WHAT THE EXERCISE ASKS
Repeat each entry word for word.

MATERIAL PROVIDED
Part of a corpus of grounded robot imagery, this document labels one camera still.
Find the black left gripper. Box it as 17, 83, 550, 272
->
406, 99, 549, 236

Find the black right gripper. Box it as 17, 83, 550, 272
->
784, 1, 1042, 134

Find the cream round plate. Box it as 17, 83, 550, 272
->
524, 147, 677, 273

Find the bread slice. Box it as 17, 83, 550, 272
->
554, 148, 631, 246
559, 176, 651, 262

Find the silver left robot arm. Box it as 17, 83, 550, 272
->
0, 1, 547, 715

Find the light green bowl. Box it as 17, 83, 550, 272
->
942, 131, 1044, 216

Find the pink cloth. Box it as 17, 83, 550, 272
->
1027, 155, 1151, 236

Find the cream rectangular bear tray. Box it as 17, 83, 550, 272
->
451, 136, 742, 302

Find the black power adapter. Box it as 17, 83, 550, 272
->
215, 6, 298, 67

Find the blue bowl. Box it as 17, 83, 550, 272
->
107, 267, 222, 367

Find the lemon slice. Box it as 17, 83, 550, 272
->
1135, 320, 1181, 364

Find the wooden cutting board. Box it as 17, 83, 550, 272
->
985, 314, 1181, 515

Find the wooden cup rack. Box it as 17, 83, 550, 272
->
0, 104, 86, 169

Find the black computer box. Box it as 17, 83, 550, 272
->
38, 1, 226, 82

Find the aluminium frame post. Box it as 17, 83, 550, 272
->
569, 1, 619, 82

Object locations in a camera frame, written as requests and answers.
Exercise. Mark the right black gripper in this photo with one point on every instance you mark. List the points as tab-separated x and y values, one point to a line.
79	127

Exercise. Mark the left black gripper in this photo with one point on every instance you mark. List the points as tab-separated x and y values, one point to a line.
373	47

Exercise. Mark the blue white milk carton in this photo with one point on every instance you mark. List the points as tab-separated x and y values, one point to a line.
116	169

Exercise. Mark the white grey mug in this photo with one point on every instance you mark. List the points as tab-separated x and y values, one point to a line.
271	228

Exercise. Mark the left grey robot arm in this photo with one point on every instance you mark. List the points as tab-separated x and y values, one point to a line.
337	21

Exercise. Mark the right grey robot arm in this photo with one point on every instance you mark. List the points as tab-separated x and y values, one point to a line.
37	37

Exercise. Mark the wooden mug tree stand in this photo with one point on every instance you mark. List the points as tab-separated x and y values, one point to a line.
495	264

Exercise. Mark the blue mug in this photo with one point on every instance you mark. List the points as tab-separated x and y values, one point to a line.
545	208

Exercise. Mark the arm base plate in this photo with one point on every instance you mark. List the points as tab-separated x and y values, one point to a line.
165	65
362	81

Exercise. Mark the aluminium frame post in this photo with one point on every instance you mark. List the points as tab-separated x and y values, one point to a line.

RESPONSE
Part of a corpus of grounded robot imagery, this document labels one camera still.
Find the black left gripper. Box it as 17, 83, 550, 272
->
406, 99, 549, 236

Find the black right gripper. Box it as 17, 83, 550, 272
->
784, 1, 1042, 134

Find the cream round plate. Box it as 17, 83, 550, 272
->
524, 147, 677, 273

Find the bread slice. Box it as 17, 83, 550, 272
->
554, 148, 631, 246
559, 176, 651, 262

Find the silver left robot arm. Box it as 17, 83, 550, 272
->
0, 1, 547, 715

Find the light green bowl. Box it as 17, 83, 550, 272
->
942, 131, 1044, 216

Find the pink cloth. Box it as 17, 83, 550, 272
->
1027, 155, 1151, 236

Find the cream rectangular bear tray. Box it as 17, 83, 550, 272
->
451, 136, 742, 302

Find the black power adapter. Box it as 17, 83, 550, 272
->
215, 6, 298, 67

Find the blue bowl. Box it as 17, 83, 550, 272
->
107, 267, 222, 367

Find the lemon slice. Box it as 17, 83, 550, 272
->
1135, 320, 1181, 364

Find the wooden cutting board. Box it as 17, 83, 550, 272
->
985, 314, 1181, 515

Find the wooden cup rack. Box it as 17, 83, 550, 272
->
0, 104, 86, 169

Find the black computer box. Box it as 17, 83, 550, 272
->
38, 1, 226, 82

Find the aluminium frame post. Box it as 17, 83, 550, 272
->
569, 1, 619, 82

Object locations in a camera frame, written as requests and answers.
Exercise. Mark the right black gripper in this photo with one point on every instance you mark. List the points as tab-separated x and y values, one point to a line.
79	127

Exercise. Mark the left black gripper in this photo with one point on every instance you mark. List the points as tab-separated x and y values, one point to a line.
373	47

Exercise. Mark the blue white milk carton in this photo with one point on every instance you mark. List the points as tab-separated x and y values, one point to a line.
116	169

Exercise. Mark the white grey mug in this photo with one point on every instance you mark. List the points as tab-separated x and y values, one point to a line.
271	228

Exercise. Mark the left grey robot arm in this photo with one point on every instance you mark. List the points as tab-separated x and y values, one point to a line.
337	21

Exercise. Mark the right grey robot arm in this photo with one point on every instance you mark. List the points as tab-separated x and y values, one point to a line.
37	37

Exercise. Mark the wooden mug tree stand in this photo with one point on every instance you mark. List the points as tab-separated x and y values, one point to a line.
495	264

Exercise. Mark the blue mug in this photo with one point on every instance you mark. List the points as tab-separated x and y values, one point to a line.
545	208

Exercise. Mark the arm base plate in this photo with one point on every instance you mark. List the points as tab-separated x and y values, one point to a line.
165	65
362	81

Exercise. Mark the aluminium frame post in this photo with one point on every instance you mark. List the points as tab-separated x and y values, one point to a line.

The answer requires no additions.